Scottish Panic in the Spanish Mountains

We went on our first family holiday abroad this past June: me; my new wife, Chelsea; and our two kids, Jack, 4, and Christopher, 2, staying with my sister in her rented house in the Alicante region of Spain. We were having a great time. It was hot, it was sunny, there was lots to see and do.

Beaches are nice. So are bright and sun-kist touristy areas teeming with hustle, bustle and hockery, but I was hungry to devour the ‘real’ Spain. A Spain with Spaniards in it: Spaniards who would find us as objectionable as they did incomprehensible.

The ‘real Spain’. I wasn’t even sure what I meant by that. Maybe I’m a pretentious sod; maybe I’ve let too many stereotypes seep into my consciousness; maybe the real Spain is whatever it looks like at any given moment and the idea that there is a ‘real’ Spain to find is the real illusion here. Maybe. Maybe that’s all true.

I just knew that I didn’t want us to have traveled across the ocean in an airborne death-cone just to join migratory hordes of English and Dutch people. I wanted us to see the things that happen in Spain when no-one is watching, or at least when no-one with blotchy red skin or a bum-bag was watching. Life under the rock. Life unfiltered and unfettered. That’s a tough call in Costa Blanca. Some towns and principalities within the region contain 60 to 80 per cent foreigners. More full English breakfasts per square mile than paellas.

“I could take you to the mountains,” said my sister. “I’ve never been there.”

“Then let’s go to the mountains,” we said.

I hasten to qualify that we would be visiting the area around the base of the mountains, not scaling the mountains themselves. I’m a man who often resents having to trudge upstairs for a piss half-way through an episode of Stranger Things, so I’m unlikely to be enthused by the prospect of scaling vast monoliths of rock in 34 degree heat.

Jack was up for it, though.

“We’ll climb that,” I said with an air of mischeviousness as we got closer.

“Yeah!” he shouted, seconds away from somersaulting out of the moving car.

“Jack, I’m only joking. We’re not really going up the mountain.”

“I want to.”

“Well, we’re not.”

“Can we though?”

“We can’t.”

He kept staring up at the inky giant, tracing its outline with his eyes as it silently towered over the little town below. “But I want to.”

“Maybe another time,” I said, every parent’s favourite fob-off. Yeah, as if. We’ll come back next week with some pick axes and a team of fucking Sherpas. Whatever. It seemed to placate him.

We arrived in some dusty little barrio and parked on a patch of gravel in a deserted street. There were pick-up trucks and sand-coloured, one-storey buildings, all baking in the oppressive heat. I wondered for a second if we’d driven through a time-and-space portal into 1950s Arizona or New Mexico. It’s the closest I’ve ever felt to being inside my favourite computer game from when I was a kid, the Commodore Amiga classic ‘It Came From the Desert’ [it was a sci-fi open-world/shooty mystery game about giant, mutant ants over-running a dusty US frontier town, itself based on the black-and-white B-movie ‘Them’]. I half-expected to see a stubble-chinned, grinning exemplar of transatlantic Desperate Dan-ness standing in the street in a wide-brimmed hat, shaking his head and muttering about ‘those damn hippies’ and ‘killer ants, sheesh’.

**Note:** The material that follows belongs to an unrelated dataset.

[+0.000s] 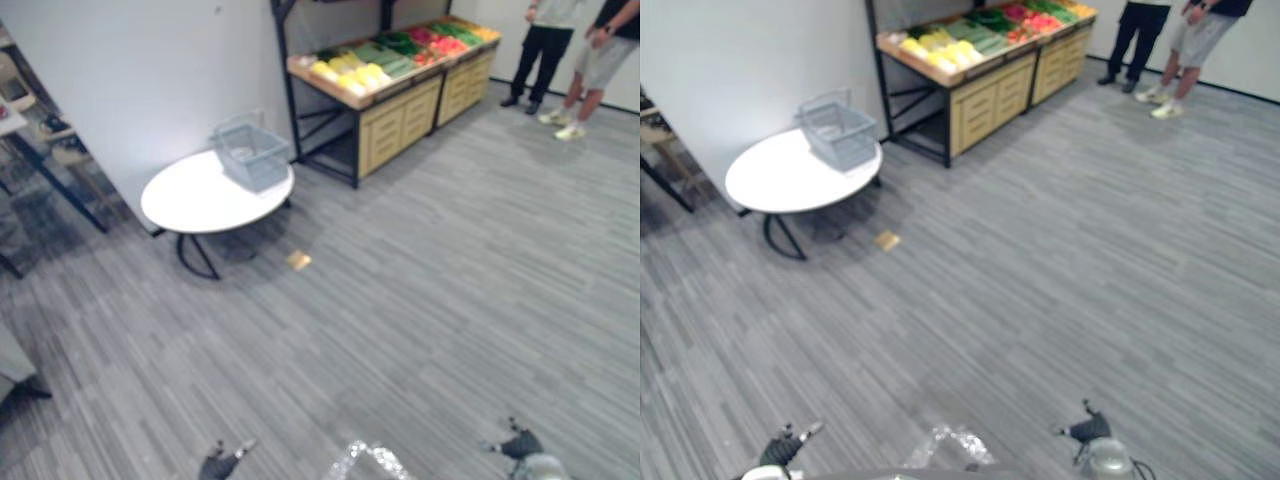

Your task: Pick vegetable in the basket

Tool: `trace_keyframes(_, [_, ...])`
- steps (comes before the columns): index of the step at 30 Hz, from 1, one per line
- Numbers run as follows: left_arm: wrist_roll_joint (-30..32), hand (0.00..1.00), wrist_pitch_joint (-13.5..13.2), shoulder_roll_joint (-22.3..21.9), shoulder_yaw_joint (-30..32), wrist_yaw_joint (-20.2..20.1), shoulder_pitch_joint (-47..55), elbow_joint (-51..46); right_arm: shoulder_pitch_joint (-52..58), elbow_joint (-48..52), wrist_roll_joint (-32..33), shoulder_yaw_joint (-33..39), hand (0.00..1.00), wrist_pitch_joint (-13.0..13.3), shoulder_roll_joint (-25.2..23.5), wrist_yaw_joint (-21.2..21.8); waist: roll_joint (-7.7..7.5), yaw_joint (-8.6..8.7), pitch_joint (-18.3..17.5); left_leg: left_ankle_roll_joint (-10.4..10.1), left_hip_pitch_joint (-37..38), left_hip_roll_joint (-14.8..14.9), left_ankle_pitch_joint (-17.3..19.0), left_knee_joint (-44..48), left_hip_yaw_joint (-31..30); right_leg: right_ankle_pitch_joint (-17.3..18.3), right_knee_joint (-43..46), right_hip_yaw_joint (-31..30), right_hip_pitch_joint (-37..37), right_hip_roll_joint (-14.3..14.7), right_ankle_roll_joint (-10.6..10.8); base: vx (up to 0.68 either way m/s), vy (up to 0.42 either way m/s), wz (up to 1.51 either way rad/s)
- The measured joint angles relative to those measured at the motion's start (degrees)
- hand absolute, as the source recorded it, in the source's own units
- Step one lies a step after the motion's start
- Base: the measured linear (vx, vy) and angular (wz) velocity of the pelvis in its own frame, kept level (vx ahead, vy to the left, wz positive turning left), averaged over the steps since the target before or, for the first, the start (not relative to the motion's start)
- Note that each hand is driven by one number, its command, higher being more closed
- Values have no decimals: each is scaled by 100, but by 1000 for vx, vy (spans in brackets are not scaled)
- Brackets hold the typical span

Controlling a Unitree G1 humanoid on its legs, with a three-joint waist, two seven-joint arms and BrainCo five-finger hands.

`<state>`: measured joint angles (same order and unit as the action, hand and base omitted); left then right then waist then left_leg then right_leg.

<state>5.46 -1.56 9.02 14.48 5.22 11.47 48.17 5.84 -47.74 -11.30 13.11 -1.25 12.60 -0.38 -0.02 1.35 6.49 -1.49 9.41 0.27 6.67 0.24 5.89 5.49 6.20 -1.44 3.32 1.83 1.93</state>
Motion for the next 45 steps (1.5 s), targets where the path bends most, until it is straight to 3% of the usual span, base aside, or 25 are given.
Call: trace_keyframes(45, [39,0,53,-9,-1,21,-28,-12,22,192,5,278,0,-64,-43,-52,-35,1,13,1,-91,-33,-9,2,-255,101,43,269,-18,-61,-28,3,1,2])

I love the post-apocalyptic feel of a mid-summer siesta. Most of the streets we walked down were empty, save for the invisible tumble-weeds and sheets of newspaper I imagined blowing down them. The wind was imaginary, too. There wasn’t even a breeze. The heat hung in the air like a slab. It felt like we ruled the place, a bunch of wild west gunslingers moseying into town at high noon.

We found a play-park in a central square, overlooked by flats that lined its perimeter like fortress walls. Far above them sat the silent, hulking mountain. It’s rare to find an abandoned play-park during daylight hours back home. We quickly found out why this one was free for the taking. Almost every metal and plastic surface was hot enough to cook the glazed hind legs of a giant ant (delicious with parsley and garlic butter, so I’m told). Our kids’ screams kept us apprised of the developing situation.

The town’s eerie, holocaustic vibe didn’t keep us in thrall for long, despite its unusual cavalcade of street graffiti, which included a Pulp Fiction-era Samuel L Jackson and a giant, spray-painted cock-and-balls [presumably the work of Alicante’s very own Wanksy].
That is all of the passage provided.